Analysis of BK channel expression at RBC axon terminals. A, Left, Immunolabeling of PKC axon terminals (red) and BK channels (cyan). BK channels are adjacent to boutons of RBC axon terminals (arrows). Middle, Mask of RBC axon terminal indicates that most BK channel punctae are not enclosed by the PKC label. Right, Enlarging the PKC mask encompasses adjacent BK channels. B, Quantification of the relative volume (in %) occupied by BK channel voxels on the PKC-labeled axon terminals shows a significant increase when the PKC mask is enlarged. Scale bar, 5 μm.
BK channels modulate only the rod but not the cone pathway
To investigate retinal function in Bk−/− mice, we performed single-flash ERG recordings under both dark-adapted and light-adapted conditions (Figs. 3, 4).

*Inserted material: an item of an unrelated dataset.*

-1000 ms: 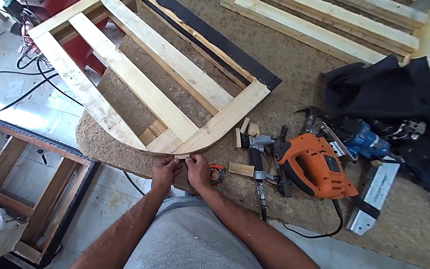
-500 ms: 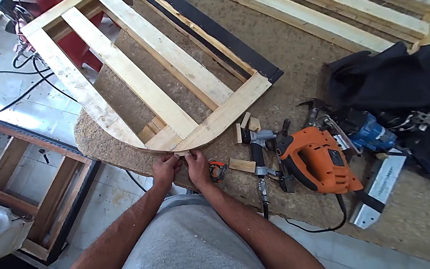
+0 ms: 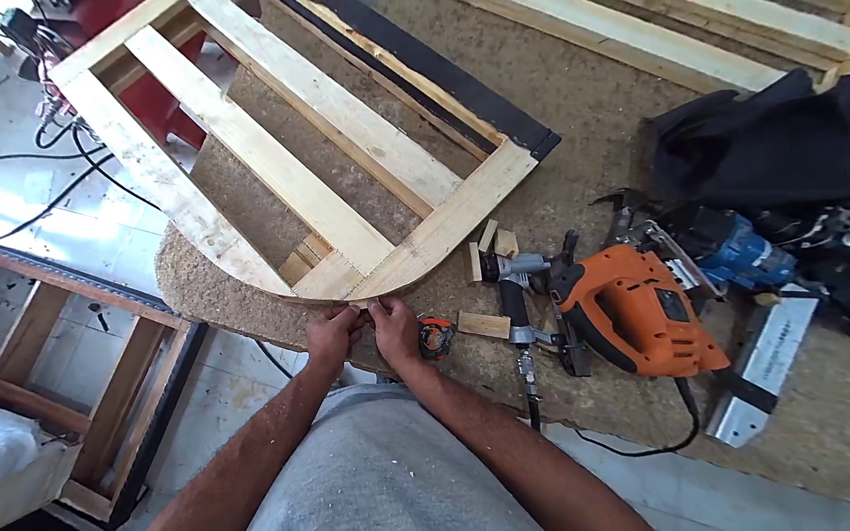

Typically, an ERG response begins with a negative deflection, termed the a-wave, which is initiated by the activity of photoreceptor outer segments but may incorporate downstream signaling components at later time points. The following positive deflection that usually terminates the a-wave, termed the b-wave, reflects the activity of ON bipolar cells. The small ripples on top of the b-wave, called oscillatory potentials, involve multiple components, presumably including outer and inner retinal circuitry (Frishman, 2006).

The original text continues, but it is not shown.